# About

Code snippet for finding closest image dimensions for which cuFFT uses faster Cooley-Tukey implementation (as opposed to Bluestein).
See https://docs.nvidia.com/cuda/cufft/index.html

Quote from there:
_Algorithms highly optimized for input sizes that can be written in the form 2 a × 3 b × 5 c × 7 d . In general the smaller the prime factor, the better the performance, i.e., powers of two are fastest._ 

#  Implementation

In [1]:
from sympy.ntheory import factorint
import warnings
import numpy as np

def is_optimal_for_cuFFT(n: int, allowed_factors) -> bool:
    factorization = factorint(n)
    if len(factorization) == 0: # factorint(1) returns empyt dict
        return False
    factors = set(factorization.keys())
    return factors.issubset(set(allowed_factors))
    
def _closest_optimal(n: int, search_next_largest: bool, allowed_factors) -> int:
    while(not is_optimal_for_cuFFT(n, allowed_factors) and n>=1):
        if search_next_largest:
            n += 1
        else:
            n -= 1
    # edge case: decreasing search with start value smaller than allowed factor
    if n < min(allowed_factors):
        
        warnings.warn(f"{n}One provided dimension is smaller than smallest allowed factor and search direction is decreasing")
        return(min(allowed_factors))
    return n

def closest_optimal(n, search_next_largest: bool=True, allowed_factors=(2,3,5,7)):
    """ Finds closest optimal array dimensions for cuFFT
    
    Parameters
    ----------
    n : iterable of integers
        Input dimensions
    search_next_largest : bool
        if True (default) search closest optimal dimensions that are larger or equal to original
        otherwise look for smaller ones. 
    allowed_factor: tuple of integers
        allowed factors in decomposition.
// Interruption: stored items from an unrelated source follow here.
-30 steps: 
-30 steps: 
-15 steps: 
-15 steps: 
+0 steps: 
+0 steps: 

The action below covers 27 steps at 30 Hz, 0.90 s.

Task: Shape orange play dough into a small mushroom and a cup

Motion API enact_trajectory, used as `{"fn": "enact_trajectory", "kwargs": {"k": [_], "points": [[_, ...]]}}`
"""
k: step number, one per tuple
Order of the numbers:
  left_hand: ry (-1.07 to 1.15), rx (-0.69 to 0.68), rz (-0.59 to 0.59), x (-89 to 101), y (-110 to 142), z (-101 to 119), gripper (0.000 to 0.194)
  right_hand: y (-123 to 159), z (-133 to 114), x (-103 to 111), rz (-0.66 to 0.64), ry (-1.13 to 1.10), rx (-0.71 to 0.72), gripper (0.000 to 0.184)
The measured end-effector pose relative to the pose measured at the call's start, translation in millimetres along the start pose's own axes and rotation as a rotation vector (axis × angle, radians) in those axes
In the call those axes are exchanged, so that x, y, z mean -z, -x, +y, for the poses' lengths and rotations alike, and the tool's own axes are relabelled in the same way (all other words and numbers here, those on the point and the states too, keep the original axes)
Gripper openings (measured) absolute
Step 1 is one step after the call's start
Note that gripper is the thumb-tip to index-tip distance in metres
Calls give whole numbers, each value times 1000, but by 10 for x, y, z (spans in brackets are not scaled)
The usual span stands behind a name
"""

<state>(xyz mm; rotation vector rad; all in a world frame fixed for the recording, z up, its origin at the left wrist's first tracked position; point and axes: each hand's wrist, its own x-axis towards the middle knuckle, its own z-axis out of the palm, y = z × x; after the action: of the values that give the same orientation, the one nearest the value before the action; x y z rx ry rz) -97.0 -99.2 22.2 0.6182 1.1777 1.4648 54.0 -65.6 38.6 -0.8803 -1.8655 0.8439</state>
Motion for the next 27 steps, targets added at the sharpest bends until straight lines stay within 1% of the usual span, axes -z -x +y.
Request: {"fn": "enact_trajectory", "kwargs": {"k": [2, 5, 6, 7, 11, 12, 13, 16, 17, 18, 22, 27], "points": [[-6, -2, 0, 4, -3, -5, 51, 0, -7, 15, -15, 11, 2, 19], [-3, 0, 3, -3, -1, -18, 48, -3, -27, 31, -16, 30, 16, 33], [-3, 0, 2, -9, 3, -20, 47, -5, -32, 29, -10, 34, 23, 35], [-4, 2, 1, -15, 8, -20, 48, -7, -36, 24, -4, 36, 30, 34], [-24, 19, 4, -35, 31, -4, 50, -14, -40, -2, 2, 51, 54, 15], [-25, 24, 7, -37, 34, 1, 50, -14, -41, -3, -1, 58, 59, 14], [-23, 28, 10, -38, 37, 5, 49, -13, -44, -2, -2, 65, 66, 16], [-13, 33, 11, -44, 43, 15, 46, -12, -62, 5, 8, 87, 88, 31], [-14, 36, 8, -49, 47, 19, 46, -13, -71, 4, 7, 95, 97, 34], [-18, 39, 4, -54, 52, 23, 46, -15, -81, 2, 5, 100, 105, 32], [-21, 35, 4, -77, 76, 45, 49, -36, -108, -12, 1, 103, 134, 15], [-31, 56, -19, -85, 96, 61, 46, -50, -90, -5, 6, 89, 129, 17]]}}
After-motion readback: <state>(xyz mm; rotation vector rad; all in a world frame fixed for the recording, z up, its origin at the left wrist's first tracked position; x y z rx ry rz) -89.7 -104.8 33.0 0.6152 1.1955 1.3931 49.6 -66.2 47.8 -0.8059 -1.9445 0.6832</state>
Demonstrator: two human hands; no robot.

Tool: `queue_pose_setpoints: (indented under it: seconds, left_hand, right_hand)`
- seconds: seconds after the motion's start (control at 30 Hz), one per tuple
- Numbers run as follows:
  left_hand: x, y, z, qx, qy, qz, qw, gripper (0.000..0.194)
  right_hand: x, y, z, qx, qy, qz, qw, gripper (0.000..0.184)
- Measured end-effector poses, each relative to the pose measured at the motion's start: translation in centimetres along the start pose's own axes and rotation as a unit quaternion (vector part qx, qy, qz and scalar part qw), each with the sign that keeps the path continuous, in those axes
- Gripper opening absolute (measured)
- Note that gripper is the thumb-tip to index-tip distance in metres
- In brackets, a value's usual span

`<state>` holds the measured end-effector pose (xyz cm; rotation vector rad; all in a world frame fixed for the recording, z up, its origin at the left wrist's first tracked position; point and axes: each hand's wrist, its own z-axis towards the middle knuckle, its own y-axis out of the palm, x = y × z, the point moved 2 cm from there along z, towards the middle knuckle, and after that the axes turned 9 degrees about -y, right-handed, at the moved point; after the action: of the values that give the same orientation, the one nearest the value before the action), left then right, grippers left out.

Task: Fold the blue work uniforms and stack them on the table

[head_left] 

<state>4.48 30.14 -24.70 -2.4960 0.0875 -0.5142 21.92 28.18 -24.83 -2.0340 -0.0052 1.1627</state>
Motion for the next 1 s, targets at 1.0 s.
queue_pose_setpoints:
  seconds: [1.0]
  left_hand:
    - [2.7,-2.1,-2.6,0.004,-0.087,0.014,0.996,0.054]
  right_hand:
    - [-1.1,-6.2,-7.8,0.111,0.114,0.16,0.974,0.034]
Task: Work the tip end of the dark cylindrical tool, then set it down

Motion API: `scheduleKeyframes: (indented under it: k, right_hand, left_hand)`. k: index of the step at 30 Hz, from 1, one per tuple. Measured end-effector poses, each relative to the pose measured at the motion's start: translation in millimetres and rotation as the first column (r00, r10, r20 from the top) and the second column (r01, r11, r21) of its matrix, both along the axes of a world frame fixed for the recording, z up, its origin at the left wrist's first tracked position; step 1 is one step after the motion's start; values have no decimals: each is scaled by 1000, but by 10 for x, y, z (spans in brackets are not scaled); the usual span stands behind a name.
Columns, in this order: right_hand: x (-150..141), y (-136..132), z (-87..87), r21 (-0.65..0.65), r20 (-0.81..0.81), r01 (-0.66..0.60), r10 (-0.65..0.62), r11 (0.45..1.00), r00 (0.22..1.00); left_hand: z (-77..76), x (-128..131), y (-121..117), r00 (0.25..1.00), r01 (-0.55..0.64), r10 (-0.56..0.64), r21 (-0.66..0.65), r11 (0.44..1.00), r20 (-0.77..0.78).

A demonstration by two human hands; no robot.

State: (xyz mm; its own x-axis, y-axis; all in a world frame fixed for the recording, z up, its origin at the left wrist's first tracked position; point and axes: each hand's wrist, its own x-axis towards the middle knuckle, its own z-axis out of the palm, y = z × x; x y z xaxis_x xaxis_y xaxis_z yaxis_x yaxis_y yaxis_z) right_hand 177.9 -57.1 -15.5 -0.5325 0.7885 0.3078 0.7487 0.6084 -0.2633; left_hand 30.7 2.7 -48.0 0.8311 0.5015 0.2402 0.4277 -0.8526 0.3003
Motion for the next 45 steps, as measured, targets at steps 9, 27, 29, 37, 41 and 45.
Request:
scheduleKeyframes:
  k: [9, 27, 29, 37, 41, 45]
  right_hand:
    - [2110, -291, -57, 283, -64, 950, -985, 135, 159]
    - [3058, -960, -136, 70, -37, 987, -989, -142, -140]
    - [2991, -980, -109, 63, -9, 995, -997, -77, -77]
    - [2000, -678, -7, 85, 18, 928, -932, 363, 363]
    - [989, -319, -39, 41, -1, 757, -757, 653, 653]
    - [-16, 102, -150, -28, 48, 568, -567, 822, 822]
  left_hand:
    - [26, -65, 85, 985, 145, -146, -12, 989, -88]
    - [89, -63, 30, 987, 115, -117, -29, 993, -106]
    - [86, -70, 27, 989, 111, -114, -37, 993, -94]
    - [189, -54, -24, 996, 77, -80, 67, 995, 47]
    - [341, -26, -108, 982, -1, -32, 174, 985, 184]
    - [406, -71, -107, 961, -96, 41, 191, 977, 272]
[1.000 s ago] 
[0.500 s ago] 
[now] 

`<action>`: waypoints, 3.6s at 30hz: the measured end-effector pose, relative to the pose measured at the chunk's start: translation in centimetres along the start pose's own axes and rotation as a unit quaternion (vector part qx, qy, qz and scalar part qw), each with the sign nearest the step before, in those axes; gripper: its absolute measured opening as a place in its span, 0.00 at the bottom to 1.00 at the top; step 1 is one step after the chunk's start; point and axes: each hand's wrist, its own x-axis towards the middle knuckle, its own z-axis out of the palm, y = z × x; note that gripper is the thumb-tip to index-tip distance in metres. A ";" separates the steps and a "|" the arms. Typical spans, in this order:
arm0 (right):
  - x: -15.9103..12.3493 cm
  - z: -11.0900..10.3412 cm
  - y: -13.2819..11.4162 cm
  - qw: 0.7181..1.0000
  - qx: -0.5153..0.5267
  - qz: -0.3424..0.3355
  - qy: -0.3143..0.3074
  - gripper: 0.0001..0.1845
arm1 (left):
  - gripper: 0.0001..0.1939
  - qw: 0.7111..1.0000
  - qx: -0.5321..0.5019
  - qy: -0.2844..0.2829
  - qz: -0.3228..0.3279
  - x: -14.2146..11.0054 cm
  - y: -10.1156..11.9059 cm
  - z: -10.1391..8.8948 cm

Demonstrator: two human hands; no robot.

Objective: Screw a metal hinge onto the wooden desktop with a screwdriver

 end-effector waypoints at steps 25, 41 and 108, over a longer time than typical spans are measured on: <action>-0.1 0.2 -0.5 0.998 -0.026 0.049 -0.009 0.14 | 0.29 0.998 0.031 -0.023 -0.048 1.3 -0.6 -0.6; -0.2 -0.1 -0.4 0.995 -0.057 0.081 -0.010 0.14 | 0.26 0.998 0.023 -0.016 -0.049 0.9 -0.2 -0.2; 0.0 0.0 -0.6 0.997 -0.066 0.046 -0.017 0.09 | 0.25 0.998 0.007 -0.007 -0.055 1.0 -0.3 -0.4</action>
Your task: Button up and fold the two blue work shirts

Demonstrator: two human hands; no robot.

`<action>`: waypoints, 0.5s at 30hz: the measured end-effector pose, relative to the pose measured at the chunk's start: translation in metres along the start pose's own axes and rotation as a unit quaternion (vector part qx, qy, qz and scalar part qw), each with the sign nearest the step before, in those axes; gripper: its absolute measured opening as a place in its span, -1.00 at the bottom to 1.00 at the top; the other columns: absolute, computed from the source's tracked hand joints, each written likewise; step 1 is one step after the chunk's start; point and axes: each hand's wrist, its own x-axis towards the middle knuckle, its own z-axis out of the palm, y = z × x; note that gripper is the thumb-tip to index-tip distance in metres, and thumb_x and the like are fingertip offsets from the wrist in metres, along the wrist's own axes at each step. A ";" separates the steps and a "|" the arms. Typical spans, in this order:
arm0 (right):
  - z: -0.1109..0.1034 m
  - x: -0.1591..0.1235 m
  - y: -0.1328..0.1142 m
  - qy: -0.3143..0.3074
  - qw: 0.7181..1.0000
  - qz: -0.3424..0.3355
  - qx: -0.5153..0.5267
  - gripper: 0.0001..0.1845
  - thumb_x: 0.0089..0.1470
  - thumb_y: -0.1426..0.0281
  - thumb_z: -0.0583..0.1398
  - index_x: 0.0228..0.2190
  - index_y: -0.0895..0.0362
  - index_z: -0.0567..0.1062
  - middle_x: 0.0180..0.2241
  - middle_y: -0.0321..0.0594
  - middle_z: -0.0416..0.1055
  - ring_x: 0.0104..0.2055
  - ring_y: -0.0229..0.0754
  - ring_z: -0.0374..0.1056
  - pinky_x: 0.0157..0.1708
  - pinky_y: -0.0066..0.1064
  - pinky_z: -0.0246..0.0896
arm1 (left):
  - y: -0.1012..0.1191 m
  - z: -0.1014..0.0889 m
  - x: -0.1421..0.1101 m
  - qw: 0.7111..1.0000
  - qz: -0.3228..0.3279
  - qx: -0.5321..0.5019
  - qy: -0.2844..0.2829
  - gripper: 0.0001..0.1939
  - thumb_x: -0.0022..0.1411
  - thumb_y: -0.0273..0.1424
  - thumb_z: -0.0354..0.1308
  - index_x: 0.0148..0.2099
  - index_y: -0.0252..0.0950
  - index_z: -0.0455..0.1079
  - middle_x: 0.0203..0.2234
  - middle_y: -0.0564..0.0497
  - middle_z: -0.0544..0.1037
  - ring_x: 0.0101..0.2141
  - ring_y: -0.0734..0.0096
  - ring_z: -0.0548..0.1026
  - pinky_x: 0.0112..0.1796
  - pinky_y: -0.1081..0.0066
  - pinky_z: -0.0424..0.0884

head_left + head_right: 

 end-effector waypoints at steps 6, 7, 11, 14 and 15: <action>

Defaults to (2,3,5,7) which are the factors listed in 
        the cuFFT documentation. 
    
    Returns
    -------
    np.array of ints
        optimal dimensions for cuFFT
        
        
    See also
    --------
    https://docs.nvidia.com/cuda/cufft/index.html
    
    """
    n = np.asarray(n)
    scalar_input = False
    if n.ndim == 0:
        n = n[None] 
        scalar_input = True
    ret = np.array([_closest_optimal(ni, search_next_largest, allowed_factors) for ni in n])
    if scalar_input:
        return np.squeeze(ret)
    return ret

# Examples

In [2]:
# Simple case, single number
closest_optimal(123)

array(125)

In [9]:
# find a smaller optimal dimension
closest_optimal(123, search_next_largest=False)

array(120)

In [10]:
# don't allow all factors
closest_optimal(123, search_next_largest=False, allowed_factors=(2,3))

array(108)

In [11]:
# only allow a single factor
# use a comma to make it a tuple, otherwise it will throw an error!
closest_optimal(123, search_next_largest=False, allowed_factors=(2,))

array(64)

In [12]:
# apply to multiple dimensions
closest_optimal((123, 23, 615))

array([125,  24, 625])

In [13]:
# edge case, one dimension smaller than smallest factor and decreasing search should generate a warning
closest_optimal((1, 23, 615), search_next_largest=False)



array([  2,  21, 600])

In [14]:
# one dimension smaller than smallest factor and increasing search should not generate a warning
closest_optimal((1, 23, 615))

array([  2,  24, 625])

# Todo

* could allow `search_next_largest` to be an iterable of bools, to apply different strategies (rounding up/rounding down) according to dimension.
* could remove `sympy`-dependency by implementing recursive modulo tests as in `notGoodDimension` from https://github.com/dmilkie/cudaDecon/blob/master/RL-Biggs-Andrews.cpp. However, I find the explicit factorization more readable than the recursion.